▶ **EXERCISE DETAILS**: The answer must be every entry, retyped without a single difference.

Stored dataset items
========================

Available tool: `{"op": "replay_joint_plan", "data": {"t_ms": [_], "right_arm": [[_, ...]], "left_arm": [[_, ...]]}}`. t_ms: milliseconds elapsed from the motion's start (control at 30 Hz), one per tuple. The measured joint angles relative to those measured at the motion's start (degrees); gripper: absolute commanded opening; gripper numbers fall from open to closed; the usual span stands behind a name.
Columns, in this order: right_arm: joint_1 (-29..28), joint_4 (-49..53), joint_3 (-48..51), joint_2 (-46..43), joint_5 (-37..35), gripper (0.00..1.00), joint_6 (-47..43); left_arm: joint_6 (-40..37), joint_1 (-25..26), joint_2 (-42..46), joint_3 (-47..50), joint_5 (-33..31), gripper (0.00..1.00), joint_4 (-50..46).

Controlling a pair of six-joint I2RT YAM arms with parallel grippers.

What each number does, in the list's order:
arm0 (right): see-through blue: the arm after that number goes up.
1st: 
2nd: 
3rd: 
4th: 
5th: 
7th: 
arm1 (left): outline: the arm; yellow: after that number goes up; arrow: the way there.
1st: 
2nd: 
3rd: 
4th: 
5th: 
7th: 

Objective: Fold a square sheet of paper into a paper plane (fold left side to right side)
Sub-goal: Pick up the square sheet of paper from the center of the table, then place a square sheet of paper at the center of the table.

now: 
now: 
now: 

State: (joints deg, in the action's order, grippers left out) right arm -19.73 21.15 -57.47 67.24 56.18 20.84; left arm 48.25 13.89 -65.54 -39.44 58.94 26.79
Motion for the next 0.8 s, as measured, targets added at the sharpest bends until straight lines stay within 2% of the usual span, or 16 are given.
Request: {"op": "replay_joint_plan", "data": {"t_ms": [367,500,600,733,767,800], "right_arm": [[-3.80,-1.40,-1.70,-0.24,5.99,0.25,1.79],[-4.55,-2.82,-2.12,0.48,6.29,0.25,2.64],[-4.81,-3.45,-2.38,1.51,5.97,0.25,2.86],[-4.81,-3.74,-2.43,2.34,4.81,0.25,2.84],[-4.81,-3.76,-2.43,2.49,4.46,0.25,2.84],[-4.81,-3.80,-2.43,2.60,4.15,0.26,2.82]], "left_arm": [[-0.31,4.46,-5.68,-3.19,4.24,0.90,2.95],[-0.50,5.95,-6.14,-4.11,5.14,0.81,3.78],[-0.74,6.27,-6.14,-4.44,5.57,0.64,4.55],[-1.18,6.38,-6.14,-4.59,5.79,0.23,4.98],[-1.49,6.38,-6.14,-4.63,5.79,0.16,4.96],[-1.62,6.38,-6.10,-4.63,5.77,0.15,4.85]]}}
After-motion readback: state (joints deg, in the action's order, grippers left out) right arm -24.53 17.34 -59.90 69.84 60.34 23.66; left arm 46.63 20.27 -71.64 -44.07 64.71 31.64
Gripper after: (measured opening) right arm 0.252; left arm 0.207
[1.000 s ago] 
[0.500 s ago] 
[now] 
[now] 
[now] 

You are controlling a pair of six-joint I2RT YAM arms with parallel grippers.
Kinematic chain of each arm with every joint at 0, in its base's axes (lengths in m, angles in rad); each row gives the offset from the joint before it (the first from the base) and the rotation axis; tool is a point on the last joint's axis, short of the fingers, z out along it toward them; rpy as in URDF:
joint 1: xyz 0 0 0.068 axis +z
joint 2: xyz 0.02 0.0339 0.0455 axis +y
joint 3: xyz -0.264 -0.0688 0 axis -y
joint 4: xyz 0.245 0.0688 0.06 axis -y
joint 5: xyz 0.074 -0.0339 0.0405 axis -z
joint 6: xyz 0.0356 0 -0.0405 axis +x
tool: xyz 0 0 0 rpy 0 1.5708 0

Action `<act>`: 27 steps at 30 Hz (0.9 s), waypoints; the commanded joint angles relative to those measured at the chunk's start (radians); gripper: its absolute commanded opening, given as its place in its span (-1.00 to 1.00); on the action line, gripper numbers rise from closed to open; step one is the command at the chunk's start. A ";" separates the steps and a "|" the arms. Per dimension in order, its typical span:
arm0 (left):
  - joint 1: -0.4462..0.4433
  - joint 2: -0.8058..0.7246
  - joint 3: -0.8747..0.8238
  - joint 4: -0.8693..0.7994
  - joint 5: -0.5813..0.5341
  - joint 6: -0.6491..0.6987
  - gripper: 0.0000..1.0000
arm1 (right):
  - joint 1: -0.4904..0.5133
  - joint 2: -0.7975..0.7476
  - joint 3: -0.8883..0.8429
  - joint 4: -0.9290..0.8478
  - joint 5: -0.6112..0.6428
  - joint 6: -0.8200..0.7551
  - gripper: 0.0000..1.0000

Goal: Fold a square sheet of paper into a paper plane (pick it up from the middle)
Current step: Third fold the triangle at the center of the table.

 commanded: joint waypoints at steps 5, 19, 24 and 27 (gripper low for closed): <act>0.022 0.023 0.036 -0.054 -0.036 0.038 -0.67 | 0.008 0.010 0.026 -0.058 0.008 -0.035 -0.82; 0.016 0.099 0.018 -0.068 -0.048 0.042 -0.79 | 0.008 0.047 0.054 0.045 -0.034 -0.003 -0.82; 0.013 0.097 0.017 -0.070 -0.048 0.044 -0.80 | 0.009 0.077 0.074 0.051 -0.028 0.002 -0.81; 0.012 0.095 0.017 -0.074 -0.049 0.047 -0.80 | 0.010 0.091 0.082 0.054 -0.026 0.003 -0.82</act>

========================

▶ **ANSWER SPACE**:
Available tool: `{"op": "replay_joint_plan", "data": {"t_ms": [_], "right_arm": [[_, ...]], "left_arm": [[_, ...]]}}`. t_ms: milliseconds elapsed from the motion's start (control at 30 Hz), one per tuple. The measured joint angles relative to those measured at the motion's start (degrees); gripper: absolute commanded opening; gripper numbers fall from open to closed; the usual span stands behind a name.
Columns, in this order: right_arm: joint_1 (-29..28), joint_4 (-49..53), joint_3 (-48..51), joint_2 (-46..43), joint_5 (-37..35), gripper (0.00..1.00), joint_6 (-47..43); left_arm: joint_6 (-40..37), joint_1 (-25..26), joint_2 (-42..46), joint_3 (-47..50), joint_5 (-33..31), gripper (0.00..1.00), joint_4 (-50..46).

Controlling a pair of six-joint I2RT YAM arms with parallel grippers.

What each number does, in the list's order:
arm0 (right): see-through blue: the arm after that number goes up.
1st: 
2nd: 
3rd: 
4th: 
5th: 
7th: 
arm1 (left): outline: the arm; yellow: after that number goes up; arrow: the way there.
1st: 
2nd: 
3rd: 
4th: 
5th: 
7th: 

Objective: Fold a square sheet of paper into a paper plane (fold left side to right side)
Sub-goal: Pick up the square sheet of paper from the center of the table, then place a square sheet of paper at the center of the table.

now: 
now: 
now: 

State: (joints deg, in the action's order, grippers left out) right arm -19.73 21.15 -57.47 67.24 56.18 20.84; left arm 48.25 13.89 -65.54 -39.44 58.94 26.79
Motion for the next 0.8 s, as measured, targets added at the sharpest bends until straight lines stay within 2% of the usual span, or 16 are given.
Request: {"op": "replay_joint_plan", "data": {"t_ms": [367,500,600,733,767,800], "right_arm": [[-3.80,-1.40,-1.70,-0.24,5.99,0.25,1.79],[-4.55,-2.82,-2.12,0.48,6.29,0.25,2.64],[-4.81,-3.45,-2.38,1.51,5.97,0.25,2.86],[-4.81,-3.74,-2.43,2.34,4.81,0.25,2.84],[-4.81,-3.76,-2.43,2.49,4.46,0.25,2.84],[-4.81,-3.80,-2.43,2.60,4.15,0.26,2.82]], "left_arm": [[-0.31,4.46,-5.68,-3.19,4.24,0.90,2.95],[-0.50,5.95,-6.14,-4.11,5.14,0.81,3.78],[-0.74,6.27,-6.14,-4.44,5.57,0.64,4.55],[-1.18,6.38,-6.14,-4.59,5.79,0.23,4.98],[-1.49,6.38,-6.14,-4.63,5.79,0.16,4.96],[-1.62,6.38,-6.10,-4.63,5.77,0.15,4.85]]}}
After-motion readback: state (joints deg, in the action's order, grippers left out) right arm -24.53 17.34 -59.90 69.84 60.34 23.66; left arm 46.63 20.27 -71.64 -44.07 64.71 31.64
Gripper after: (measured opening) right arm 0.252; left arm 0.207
[1.000 s ago] 
[0.500 s ago] 
[now] 
[now] 
[now] 

You are controlling a pair of six-joint I2RT YAM arms with parallel grippers.
Kinematic chain of each arm with every joint at 0, in its base's axes (lengths in m, angles in rad); each row gives the offset from the joint before it (the first from the base) and the rotation axis; tool is a point on the last joint's axis, short of the fingers, z out along it toward them; rpy as in URDF:
joint 1: xyz 0 0 0.068 axis +z
joint 2: xyz 0.02 0.0339 0.0455 axis +y
joint 3: xyz -0.264 -0.0688 0 axis -y
joint 4: xyz 0.245 0.0688 0.06 axis -y
joint 5: xyz 0.074 -0.0339 0.0405 axis -z
joint 6: xyz 0.0356 0 -0.0405 axis +x
tool: xyz 0 0 0 rpy 0 1.5708 0

Action `<act>`: 27 steps at 30 Hz (0.9 s), waypoints; the commanded joint angles relative to those measured at the chunk's start (radians); gripper: its absolute commanded opening, given as its place in its span (-1.00 to 1.00); on the action line, gripper numbers rise from closed to open; step one is the command at the chunk's start. A ";" separates the steps and a "|" the arms. Per dimension in order, its typical span:
arm0 (left):
  - joint 1: -0.4462..0.4433
  - joint 2: -0.8058..0.7246
  - joint 3: -0.8747..0.8238
  - joint 4: -0.8693..0.7994
  - joint 5: -0.5813..0.5341
  - joint 6: -0.6491..0.6987
  - gripper: 0.0000..1.0000
arm1 (right):
  - joint 1: -0.4904..0.5133
  - joint 2: -0.7975..0.7476
  - joint 3: -0.8883..0.8429
  - joint 4: -0.9290..0.8478
  - joint 5: -0.6112..0.6428
  - joint 6: -0.8200..0.7551
  - gripper: 0.0000..1.0000

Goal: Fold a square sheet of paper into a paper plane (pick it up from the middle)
Current step: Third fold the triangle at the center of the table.

 commanded: joint waypoints at steps 5, 19, 24 and 27 (gripper low for closed): <act>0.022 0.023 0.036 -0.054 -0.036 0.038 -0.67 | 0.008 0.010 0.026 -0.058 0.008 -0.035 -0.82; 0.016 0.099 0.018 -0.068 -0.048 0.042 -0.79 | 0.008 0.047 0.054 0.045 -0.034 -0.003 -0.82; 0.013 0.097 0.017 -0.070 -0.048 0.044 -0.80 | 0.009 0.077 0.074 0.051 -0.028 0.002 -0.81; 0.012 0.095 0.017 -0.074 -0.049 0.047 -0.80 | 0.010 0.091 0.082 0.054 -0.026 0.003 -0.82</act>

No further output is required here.